Business Insights using Social Intelligence
Innovations made possible by technology are a way of life today, helping to improve the way we do business. A great example would be how artificial, and social intelligence is helping us to gain advanced insights into customer preferences.
Social Intelligence, also known as social media intelligence, is a collection of tools which gather analytical information from open sources or closed social networks, using a combination of intrusive and non-intrusive methods.
Social Intelligence for Business Learning
Managers continuously search for genuine insights which would help them design products that resonate well with their customers. Social listening provides great insights which help them gain such business intelligence.
To illustrate, let’s see how Barclays realized the real value of social listening when they launched their banking application PingIt. Real-time customer insights helped Barclays gauge customer preferences and make critical changes to their application. Sentiment analysis of the data collected from social media showed that there was some negative chatter building around the lack of banking provisions for teenagers (under 18s) in the app. Responding quickly to the customer feedback, Barclays added the missing feature within a week.
Barclays PingIt was downloaded more than 120000 times in just 5 days.
Layers of Social Intelligence
There is an ever-growing number of companies willing to invest in and try social intelligence. However, the term has been loosely used and has left much confusion in its wake.
Social intelligence is often confused with social listening and social monitoring. Though they fall under the same umbrella, each one is different and unique in its own way. Social listening and social monitoring are tools we use to gain social intelligence.
Social intelligence is about gaining a thorough understanding of the available social data. It has many layers which make the overall analysis easy and flexible.
Social Monitoring and listening
Social monitoring and listening help assimilate the data from all the built-up chatter.
The chatter collected can house historical data about your brand, search queries, social media comments or conversations, and review board entries etcetera.

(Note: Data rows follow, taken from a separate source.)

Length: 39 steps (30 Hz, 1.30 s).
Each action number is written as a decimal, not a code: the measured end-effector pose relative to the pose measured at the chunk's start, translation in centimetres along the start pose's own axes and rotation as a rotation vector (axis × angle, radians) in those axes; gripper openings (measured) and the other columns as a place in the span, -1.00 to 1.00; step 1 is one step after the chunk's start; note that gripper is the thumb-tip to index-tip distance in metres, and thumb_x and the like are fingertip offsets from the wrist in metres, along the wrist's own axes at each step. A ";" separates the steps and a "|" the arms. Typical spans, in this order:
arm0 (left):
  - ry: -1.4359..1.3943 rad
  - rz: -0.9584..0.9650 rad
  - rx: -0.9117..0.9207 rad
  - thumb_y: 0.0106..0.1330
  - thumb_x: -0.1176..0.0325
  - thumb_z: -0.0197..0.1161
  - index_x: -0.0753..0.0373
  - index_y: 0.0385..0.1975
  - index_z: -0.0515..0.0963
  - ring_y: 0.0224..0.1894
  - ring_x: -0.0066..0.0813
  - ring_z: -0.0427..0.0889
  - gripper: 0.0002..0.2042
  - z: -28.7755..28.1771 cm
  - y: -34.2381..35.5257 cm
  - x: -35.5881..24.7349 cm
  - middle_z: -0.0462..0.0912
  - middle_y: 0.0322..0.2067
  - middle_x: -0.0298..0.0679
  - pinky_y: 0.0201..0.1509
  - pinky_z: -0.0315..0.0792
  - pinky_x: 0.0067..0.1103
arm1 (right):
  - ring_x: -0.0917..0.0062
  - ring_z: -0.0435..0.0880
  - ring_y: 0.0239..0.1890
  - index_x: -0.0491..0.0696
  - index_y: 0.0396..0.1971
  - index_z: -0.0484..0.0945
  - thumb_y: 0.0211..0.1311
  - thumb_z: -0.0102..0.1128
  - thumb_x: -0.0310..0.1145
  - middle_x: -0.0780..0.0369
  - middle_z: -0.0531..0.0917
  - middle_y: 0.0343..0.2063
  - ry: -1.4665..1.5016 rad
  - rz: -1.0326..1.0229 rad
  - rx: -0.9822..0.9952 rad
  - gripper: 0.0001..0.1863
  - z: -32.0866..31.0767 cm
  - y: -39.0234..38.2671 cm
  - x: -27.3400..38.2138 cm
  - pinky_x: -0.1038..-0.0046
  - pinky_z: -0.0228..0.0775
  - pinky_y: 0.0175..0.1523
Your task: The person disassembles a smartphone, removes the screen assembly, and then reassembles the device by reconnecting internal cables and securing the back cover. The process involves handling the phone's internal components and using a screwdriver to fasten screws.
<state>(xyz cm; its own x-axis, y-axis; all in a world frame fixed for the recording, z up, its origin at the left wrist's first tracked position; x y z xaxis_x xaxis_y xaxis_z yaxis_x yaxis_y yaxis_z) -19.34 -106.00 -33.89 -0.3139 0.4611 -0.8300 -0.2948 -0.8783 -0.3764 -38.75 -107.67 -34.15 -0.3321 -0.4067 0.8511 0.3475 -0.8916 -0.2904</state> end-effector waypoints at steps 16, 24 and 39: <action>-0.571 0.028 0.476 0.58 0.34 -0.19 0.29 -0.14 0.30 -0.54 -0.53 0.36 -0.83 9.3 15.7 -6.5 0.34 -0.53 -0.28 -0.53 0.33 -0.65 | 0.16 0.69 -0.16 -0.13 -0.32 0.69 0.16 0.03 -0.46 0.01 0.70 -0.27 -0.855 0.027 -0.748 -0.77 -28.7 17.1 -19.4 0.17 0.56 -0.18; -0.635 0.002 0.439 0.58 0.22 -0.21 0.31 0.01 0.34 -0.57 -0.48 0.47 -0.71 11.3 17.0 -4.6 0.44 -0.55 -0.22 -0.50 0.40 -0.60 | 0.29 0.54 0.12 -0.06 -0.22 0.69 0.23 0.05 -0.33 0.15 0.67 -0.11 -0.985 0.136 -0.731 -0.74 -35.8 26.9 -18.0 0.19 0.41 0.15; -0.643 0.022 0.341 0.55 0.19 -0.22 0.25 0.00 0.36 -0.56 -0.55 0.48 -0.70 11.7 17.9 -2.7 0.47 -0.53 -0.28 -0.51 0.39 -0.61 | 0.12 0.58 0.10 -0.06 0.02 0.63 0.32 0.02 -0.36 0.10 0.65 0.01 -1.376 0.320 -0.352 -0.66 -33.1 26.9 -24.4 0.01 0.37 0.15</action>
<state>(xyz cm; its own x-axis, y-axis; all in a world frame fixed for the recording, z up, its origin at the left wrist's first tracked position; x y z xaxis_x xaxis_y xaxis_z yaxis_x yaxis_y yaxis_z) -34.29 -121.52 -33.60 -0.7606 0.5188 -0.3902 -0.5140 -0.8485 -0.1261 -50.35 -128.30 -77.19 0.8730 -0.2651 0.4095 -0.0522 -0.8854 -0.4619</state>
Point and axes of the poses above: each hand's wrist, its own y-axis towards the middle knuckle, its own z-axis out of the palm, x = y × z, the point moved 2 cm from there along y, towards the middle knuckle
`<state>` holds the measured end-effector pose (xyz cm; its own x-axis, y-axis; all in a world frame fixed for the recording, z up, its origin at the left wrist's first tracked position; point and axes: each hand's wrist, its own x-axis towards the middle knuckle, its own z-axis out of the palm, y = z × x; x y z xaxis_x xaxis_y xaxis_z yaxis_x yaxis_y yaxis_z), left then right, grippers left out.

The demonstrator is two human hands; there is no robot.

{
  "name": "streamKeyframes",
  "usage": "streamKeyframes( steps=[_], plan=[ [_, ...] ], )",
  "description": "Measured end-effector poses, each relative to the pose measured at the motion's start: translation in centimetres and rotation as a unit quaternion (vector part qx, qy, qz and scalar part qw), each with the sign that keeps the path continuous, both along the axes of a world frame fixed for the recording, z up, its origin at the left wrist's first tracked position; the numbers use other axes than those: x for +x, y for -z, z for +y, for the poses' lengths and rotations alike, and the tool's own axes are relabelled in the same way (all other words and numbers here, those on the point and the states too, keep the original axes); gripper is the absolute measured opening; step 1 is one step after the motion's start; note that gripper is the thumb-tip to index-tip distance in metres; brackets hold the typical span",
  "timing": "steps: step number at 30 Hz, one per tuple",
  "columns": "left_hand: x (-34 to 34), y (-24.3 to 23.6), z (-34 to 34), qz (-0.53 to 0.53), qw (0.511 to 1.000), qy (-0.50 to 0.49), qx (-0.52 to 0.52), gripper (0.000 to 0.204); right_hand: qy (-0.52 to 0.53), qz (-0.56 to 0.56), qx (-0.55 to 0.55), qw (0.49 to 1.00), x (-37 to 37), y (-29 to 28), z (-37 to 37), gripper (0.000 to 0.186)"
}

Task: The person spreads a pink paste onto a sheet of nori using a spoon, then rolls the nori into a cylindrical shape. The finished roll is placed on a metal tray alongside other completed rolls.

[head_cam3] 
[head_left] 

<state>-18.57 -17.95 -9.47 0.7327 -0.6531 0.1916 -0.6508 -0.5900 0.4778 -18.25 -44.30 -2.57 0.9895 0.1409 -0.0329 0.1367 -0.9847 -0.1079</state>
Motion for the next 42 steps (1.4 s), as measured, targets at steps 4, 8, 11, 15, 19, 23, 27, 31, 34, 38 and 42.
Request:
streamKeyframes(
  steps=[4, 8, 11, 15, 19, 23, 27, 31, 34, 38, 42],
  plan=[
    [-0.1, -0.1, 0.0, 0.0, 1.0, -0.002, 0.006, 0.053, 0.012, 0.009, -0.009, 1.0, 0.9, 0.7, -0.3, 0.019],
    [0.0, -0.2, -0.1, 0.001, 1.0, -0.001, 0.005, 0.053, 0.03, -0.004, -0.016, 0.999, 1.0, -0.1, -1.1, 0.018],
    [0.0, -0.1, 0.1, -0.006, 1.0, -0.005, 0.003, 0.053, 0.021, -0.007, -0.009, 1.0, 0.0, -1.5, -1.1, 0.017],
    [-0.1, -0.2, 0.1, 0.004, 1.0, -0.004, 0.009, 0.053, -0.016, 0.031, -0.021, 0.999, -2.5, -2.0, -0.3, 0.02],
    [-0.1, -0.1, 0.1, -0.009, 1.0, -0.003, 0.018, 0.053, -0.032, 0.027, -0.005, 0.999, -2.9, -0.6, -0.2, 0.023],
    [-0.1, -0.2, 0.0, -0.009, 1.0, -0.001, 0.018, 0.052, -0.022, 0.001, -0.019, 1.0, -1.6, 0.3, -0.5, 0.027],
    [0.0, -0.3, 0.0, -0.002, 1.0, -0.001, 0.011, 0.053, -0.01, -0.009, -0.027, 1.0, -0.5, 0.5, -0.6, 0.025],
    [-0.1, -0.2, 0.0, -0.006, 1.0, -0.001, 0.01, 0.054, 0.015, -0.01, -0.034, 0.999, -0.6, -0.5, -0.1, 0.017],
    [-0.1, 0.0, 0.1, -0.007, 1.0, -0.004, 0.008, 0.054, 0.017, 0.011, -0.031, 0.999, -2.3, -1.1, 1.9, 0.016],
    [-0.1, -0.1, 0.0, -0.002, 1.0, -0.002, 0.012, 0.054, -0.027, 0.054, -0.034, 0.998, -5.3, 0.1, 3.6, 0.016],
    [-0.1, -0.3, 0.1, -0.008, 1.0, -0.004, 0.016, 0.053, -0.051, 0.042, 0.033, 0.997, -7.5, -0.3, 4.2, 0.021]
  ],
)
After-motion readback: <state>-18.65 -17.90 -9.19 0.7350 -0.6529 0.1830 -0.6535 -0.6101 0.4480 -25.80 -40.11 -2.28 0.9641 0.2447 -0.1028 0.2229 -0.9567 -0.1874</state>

The source of data also determines the quality of the data and the final analysis in turn.
Often, the social data collected is unstructured. Data management aids appropriate filtration and segmentation which makes it worthy of further investigation. Sometimes, a brand with a generic name (say, a brand called lemon), can draw in a lot of non-relevant chatter, but data management helps to weed out the unnecessary bits.
The usual filters include:
Time specific: Data ranging from a few minutes to a few years
Geography: Data from specific geographical areas
Media type: The source of the data – Facebook/ Twitter/ Instagram/ Google reviews
Sentiment: Positive, negative or neutral
Advanced analytics takes care of anything that goes beyond the scope of data management. Businesses seek actionable insights which can be translated directly into a corrective strategy.
Using advanced analytics like Boolean processing, you can bridge the gap between an action and its outcome. Social listening enables you to draw relevant mentions and conversations while data management helps filter it. Analytics, on the other hand, translates the meaning of the conversation extracting the most key perceptions.
Social intelligence has evolved dramatically over the years. Analytics is no more limited to a dashboard, with options for customizations. Real-time insights also come in the form of reports, alerts and command centers. When choosing a social intelligence platform, its ability to deliver actionable insights is the desired feature, for companies.
The analysis of relevant social media chatter and the references drawn from it can help your business outperform your competition in a hundred ways. Social media intelligence helps you deliver on that promise by making your business evolve furthermore.